I did have /usr/local/etc/X11/xorg.conf.d/ on my iMac, however, that directory is empty, but /etc/X11 does have the xorg.conf file in it. Nor do I have any nvidia modules installed, although I installed the NVIDIA Driver from ports. <startx> just returns a bunch of server errors, and then gives up, so clearly I do not know what I am trying to do.  So I once again wiped my hard drive and reinstalled a new clean version of freeBSD; I mean why not, I am retired and am just using the other iMac to keep my mind busy.  I am thinking about forgetting X11 for now, at least until I work my way through the freeBSD book that I ordered, along with working through learning unix.  
I hope that I will learn how to send someone a copy of the the Xorg.0.log from the freeBSD command line, along with capturing the errors that are generated when I do enter the <startx> command.


----------



## Beastwick (Jan 31, 2019)

OldSubSailor said:


> I did have /usr/local/etc/X11/xorg.conf.d/ on my iMac, however, that directory is empty, but /etc/X11 does have the xorg.conf file in it.

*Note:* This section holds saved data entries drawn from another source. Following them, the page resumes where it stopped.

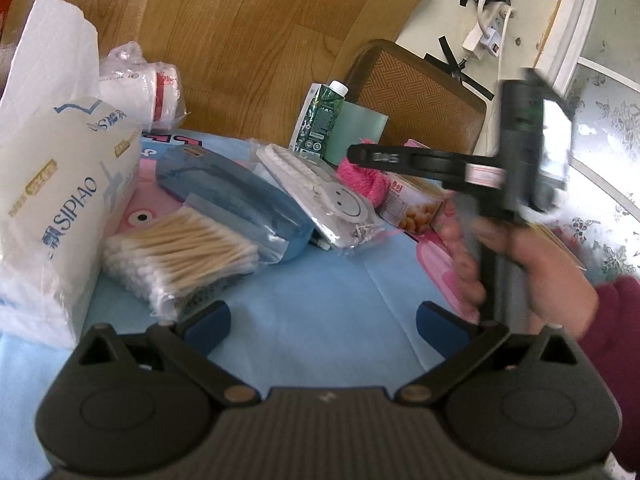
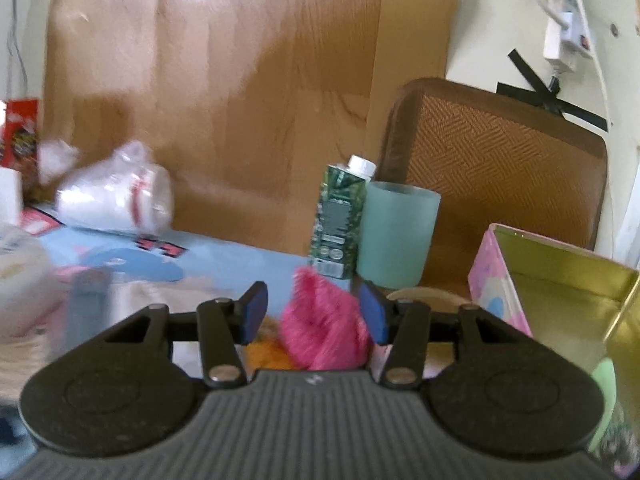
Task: Organize soft objects
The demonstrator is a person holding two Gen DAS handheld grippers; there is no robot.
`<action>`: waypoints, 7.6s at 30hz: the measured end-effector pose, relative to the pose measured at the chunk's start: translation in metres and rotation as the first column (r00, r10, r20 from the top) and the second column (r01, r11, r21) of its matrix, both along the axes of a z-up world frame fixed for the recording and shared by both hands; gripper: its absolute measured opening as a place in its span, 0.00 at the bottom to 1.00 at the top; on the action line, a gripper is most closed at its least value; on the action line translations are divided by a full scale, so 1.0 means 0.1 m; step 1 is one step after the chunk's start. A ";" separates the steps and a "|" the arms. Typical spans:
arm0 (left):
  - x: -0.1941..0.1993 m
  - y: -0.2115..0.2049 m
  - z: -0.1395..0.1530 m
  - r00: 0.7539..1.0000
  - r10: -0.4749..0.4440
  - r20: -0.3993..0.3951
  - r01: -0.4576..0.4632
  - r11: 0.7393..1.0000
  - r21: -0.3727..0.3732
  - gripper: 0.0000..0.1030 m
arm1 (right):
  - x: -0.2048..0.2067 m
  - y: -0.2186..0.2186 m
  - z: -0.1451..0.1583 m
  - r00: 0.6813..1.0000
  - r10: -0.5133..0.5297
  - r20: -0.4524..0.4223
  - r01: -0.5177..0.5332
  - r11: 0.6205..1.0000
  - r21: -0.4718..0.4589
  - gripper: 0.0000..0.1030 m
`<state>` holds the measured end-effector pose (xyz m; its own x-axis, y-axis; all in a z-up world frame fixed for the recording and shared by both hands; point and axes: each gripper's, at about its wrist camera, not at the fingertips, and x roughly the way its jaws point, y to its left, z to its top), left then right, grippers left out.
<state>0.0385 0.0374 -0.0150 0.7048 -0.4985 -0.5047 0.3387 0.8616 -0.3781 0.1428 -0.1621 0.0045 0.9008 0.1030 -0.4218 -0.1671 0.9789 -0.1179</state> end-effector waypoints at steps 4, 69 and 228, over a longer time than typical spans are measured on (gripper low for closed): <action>0.01 0.02 -0.01 1.000 -0.002 -0.002 0.002 1.000 -0.011 1.00 | 0.19 0.06 -0.09 0.998 0.034 -0.043 -0.037 0.997 -0.075 0.26; 0.04 0.22 -0.04 0.999 0.023 -0.034 -0.027 0.988 -0.150 1.00 | -2.00 -0.47 -0.07 0.961 0.272 -0.043 -0.260 0.949 0.180 0.79; -0.24 -0.18 0.14 0.975 0.020 0.220 -0.062 0.981 0.185 1.00 | -0.75 -0.15 -0.16 0.966 0.172 -0.193 -0.124 0.963 0.241 0.69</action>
<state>0.0147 0.0191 -0.0008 0.8252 -0.3768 -0.4207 0.3573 0.9252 -0.1278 0.0677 -0.1774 -0.0112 0.7616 0.3423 -0.5503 -0.3092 0.9382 0.1555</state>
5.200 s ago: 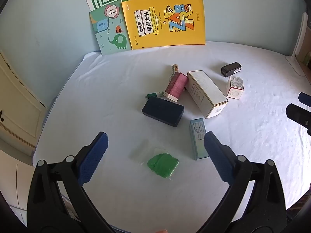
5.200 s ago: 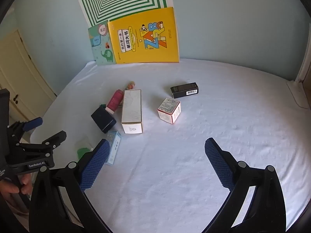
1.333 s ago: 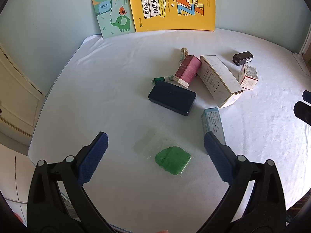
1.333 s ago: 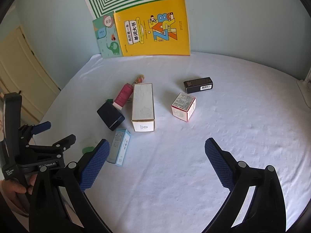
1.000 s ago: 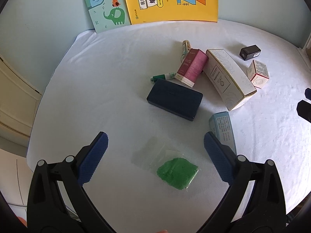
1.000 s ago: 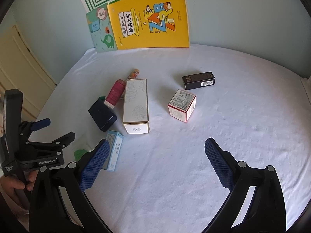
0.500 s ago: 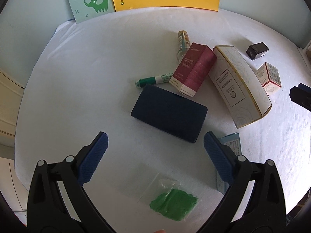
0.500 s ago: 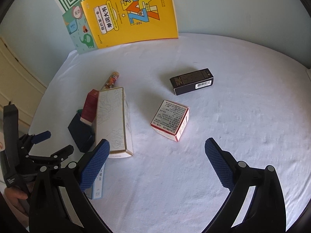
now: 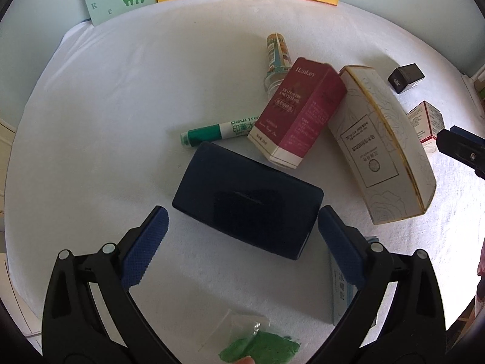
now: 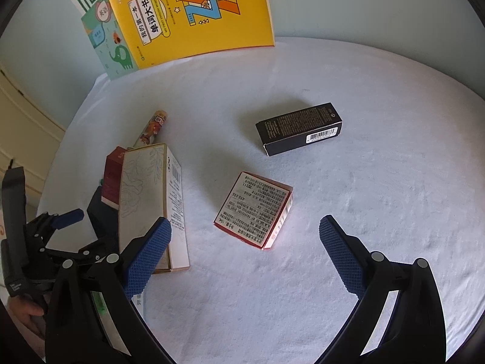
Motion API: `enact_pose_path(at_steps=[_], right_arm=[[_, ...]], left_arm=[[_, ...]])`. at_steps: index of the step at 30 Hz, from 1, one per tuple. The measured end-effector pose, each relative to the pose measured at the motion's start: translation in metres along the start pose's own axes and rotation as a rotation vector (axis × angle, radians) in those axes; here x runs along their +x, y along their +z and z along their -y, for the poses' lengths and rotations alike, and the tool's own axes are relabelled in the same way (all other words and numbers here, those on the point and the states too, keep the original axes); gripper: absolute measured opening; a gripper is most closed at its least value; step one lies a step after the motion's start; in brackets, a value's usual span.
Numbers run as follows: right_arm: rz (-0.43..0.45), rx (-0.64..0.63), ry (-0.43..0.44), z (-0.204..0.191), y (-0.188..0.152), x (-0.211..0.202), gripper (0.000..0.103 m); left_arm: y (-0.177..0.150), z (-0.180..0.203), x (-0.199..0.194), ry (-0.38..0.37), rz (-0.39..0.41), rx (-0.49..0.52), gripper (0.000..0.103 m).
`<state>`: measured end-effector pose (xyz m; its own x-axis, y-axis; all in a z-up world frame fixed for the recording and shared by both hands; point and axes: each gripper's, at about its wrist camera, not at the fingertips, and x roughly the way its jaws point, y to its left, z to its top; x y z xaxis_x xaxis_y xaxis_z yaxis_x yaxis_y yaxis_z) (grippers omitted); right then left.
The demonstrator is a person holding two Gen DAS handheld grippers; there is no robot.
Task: Collect trash
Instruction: 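Grasp the dark blue box with the left tool while the right tool grasps the red-white box, then carry both boxes to the teal wastebasket and release them inside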
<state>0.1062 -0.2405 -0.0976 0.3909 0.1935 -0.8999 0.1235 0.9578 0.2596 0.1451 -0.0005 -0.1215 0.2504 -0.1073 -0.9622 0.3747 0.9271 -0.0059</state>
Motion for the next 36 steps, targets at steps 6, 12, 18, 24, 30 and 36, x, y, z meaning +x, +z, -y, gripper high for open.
enact_pose_path(at_steps=[6,12,18,24,30,36], right_arm=[[-0.007,0.003,-0.003,0.003,0.008,0.008,0.097],[-0.011,0.004,0.004,0.007,0.011,0.013,0.097],[-0.024,-0.020,0.001,0.005,0.014,0.021,0.097],[-0.029,-0.051,-0.029,0.000,0.018,0.027,0.068],[-0.028,-0.047,-0.049,0.001,0.011,0.022,0.060],[-0.009,-0.054,-0.041,0.001,-0.001,0.005,0.059]], left_arm=[[0.006,-0.013,0.009,-0.086,-0.049,-0.105,0.096],[0.012,-0.019,0.010,-0.115,-0.045,-0.224,0.096],[0.020,-0.019,0.014,-0.075,-0.052,-0.254,0.096],[0.022,-0.013,0.014,-0.026,-0.048,-0.245,0.086],[0.012,-0.022,0.004,-0.028,-0.049,-0.261,0.056],[-0.009,-0.035,-0.007,-0.055,-0.050,-0.285,0.051]])
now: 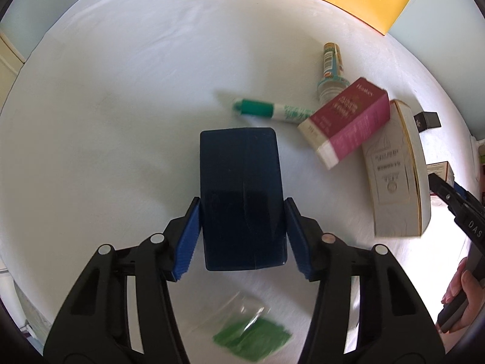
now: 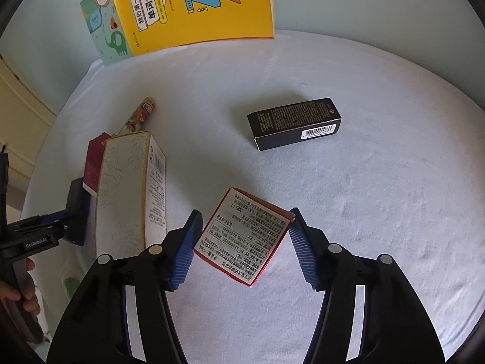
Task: Collect trash
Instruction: 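Carry both boxes to the teal wastebasket and release them inside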
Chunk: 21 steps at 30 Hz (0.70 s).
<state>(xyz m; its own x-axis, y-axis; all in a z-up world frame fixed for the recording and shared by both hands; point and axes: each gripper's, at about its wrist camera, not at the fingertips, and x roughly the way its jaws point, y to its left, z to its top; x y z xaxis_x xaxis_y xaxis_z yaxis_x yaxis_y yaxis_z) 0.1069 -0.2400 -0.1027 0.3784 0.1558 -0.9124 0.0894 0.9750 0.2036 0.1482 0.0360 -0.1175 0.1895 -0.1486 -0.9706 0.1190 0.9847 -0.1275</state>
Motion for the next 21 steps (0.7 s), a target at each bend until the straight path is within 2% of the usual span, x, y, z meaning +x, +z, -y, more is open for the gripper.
enact_pose_path(at_steps=[2,11,21], right_arm=[[0.015,0.004,0.007,-0.001,-0.004,-0.008,0.059],[0.095,-0.034,0.054,-0.010,-0.030,-0.058,0.059],[0.148,-0.168,0.193,-0.056,-0.052,-0.101,0.059]], left_arm=[[-0.008,-0.012,-0.005,-0.010,0.006,-0.009,0.051],[-0.050,-0.018,-0.052,0.017,0.100,-0.023,0.051],[-0.107,-0.051,-0.109,0.077,0.205,-0.108,0.051]])
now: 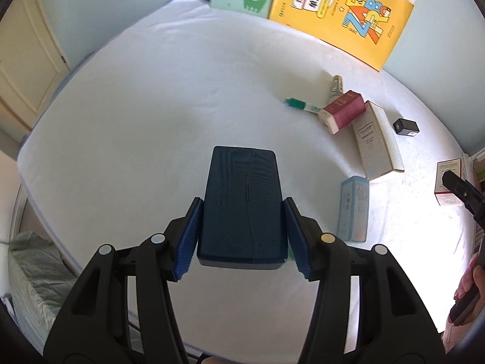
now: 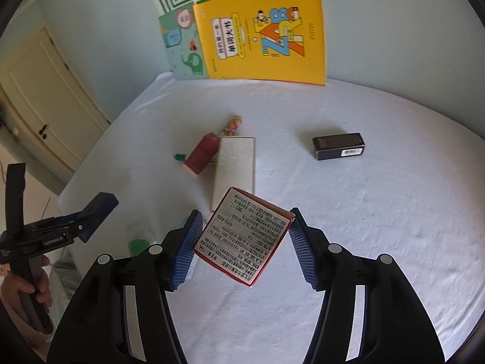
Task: Collect trash
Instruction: 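Carry both boxes to the teal wastebasket and release them inside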
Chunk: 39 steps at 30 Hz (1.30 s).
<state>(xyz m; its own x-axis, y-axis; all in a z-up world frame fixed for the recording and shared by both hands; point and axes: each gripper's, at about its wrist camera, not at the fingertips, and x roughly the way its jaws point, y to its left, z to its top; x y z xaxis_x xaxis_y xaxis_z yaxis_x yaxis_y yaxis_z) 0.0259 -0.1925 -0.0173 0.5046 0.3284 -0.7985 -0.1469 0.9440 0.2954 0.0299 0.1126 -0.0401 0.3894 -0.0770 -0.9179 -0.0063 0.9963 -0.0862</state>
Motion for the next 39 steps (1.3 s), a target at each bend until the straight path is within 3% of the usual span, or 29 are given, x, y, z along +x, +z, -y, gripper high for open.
enact_pose_path(at_steps=[15,21,29,39], right_arm=[[-0.096,-0.308,0.259,-0.146,-0.012,0.012,0.059],[-0.141,-0.417,0.331,-0.235,-0.030,0.024,0.059],[-0.267,-0.546,0.473,-0.364,-0.059,0.070,0.059],[-0.403,-0.702,0.605,-0.490,-0.097,0.112,0.059]], left_arm=[[-0.099,-0.102,-0.053,0.135,0.001,-0.279,0.051],[-0.130,-0.163,-0.060,0.147,-0.010,-0.373,0.051],[-0.171,-0.261,-0.074,0.205,-0.029,-0.482,0.051],[-0.226,-0.351,-0.078,0.249,-0.082,-0.622,0.051]])
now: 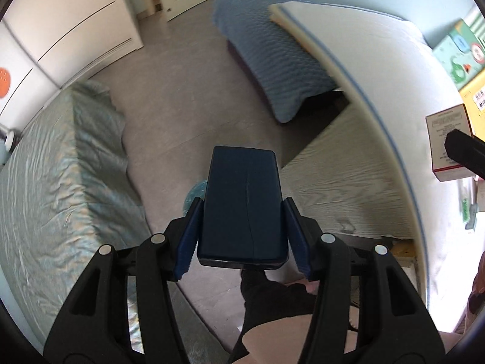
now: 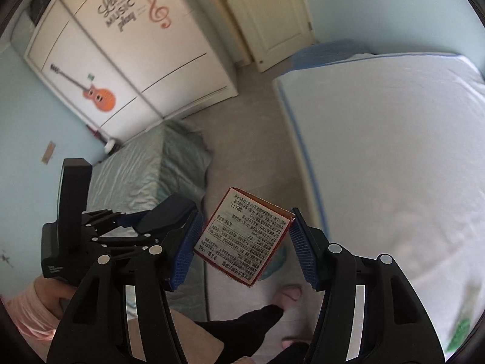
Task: Collect trash
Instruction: 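Carry both boxes to the teal wastebasket and release them inside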
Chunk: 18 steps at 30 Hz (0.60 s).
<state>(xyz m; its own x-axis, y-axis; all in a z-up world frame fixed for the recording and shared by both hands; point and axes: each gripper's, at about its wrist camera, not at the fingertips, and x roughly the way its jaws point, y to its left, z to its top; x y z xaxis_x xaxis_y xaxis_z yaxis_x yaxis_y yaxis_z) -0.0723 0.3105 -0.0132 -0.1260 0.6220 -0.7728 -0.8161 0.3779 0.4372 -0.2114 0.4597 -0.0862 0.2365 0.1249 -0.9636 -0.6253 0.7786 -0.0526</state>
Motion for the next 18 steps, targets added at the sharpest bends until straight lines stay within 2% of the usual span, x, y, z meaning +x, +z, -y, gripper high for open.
enact_pose_path(at_steps=[6,13,14,16,17,18], right_arm=[[-0.080,-0.070,0.070,-0.032,0.018,0.039,0.059],[-0.150,-0.143,0.129,-0.062,0.026,0.065,0.060],[-0.158,-0.155,0.141,-0.067,0.027,0.069,0.061],[-0.162,-0.164,0.153,-0.074,0.029,0.075,0.073],[-0.159,-0.165,0.162,-0.077,0.029,0.075,0.088],[-0.155,-0.166,0.169,-0.078,0.030,0.075,0.090]], left_arm=[[-0.005,-0.038,0.011,0.011,-0.031,-0.075,0.051],[-0.013,-0.061,0.021,0.009,-0.059,-0.132,0.051],[-0.014,-0.063,0.021,0.007,-0.061,-0.135,0.051],[-0.014,-0.068,0.025,0.005,-0.065,-0.136,0.054],[-0.015,-0.070,0.025,0.013,-0.067,-0.137,0.060],[-0.016,-0.071,0.025,0.025,-0.065,-0.137,0.076]])
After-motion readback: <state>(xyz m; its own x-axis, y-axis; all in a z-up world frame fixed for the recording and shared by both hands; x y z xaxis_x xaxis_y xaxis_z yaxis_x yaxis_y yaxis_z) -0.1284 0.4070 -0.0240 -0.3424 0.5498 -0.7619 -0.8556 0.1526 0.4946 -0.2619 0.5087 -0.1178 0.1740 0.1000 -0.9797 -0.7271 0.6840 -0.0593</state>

Nor do I have any nvidia modules installed, although I installed the NVIDIA Driver from ports. <startx> just returns a bunch of server errors, and then gives up, so clearly I do not know what I am trying to do.  So I once again wiped my hard drive and reinstalled a new clean version of freeBSD; I mean why not, I am retired and am just using the other iMac to keep my mind busy.  I am thinking about forgetting X11 for now, at least until I work my way through the freeBSD book that I ordered, along with working through learning unix.
> I hope that I will learn how to send someone a copy of the the Xorg.0.log from the freeBSD command line, along with capturing the errors that are generated when I do enter the <startx> command.



I spoke too soon. Your advice worked! Although, I don't understand why. Before I ran nvidia-xconfig, I had solely the driver section in my xorg.conf, which didn't work so I tried the other methods. Why does having no conf work with putting small configs in the config.d directory? After a reboot, I have a working desktop now. Thank you very much for your time!

Also, install pastebinit to quickly create online logs like I have done.


----------



## OldSubSailor (Jan 31, 2019)

Beastwick said:


> I spoke too soon. Your advice worked! Although, I don't understand why. Before I ran nvidia-xconfig, I had solely the driver section in my xorg.conf, which didn't work so I tried the other methods. Why does having no conf work with putting small configs in the config.d directory? After a reboot, I have a working desktop now. Thank you very much for your time!
> 
> Also, install pastebinit to quickly create online logs like I have done.




I think that you meant to reply to SirDice??????


----------



## Beastwick (Jan 31, 2019)

Yes, I meant to respond to SirDice. Thank you both for replying to this thread and giving me your input.


----------



## twllnbrck (Jan 31, 2019)

Beastwick said:


> Why does having no conf work with putting small configs in the config.d directory? After a reboot, I have a working desktop now.


Xorg supports most common devices which are automatically detected and do not require any manual config. Nvidia cards are generally not that sort of device .

Using multiple files under /usr/local/etc/X11/xorg.conf.d has some advantages. First you keep application files separate from the OS system files. The old /etc/X11 still works but it is not recommended to mix application and base system files.
Then it is easier to configure and maintain only specific settings in multiple small files. A single xorg.conf needs a full config and is neither as easy nor as flexible than files in /usr/local/etc/X11/xorg.conf.d.


----------



## shkhln (Jan 31, 2019)

There is no functional difference between _xorg.conf_ config file and _xorg.conf.d_ directory (other than the order in which they are being read by X server). If anything, I personally consider pretty obnoxious splitting small 100-200 loc configuration file into multiple 10-20 loc config files and would _never_ do it.

The _/etc_ vs _/usr/local/etc_ point is technically true, but since the base system doesn't ship Xorg it is also moot.


----------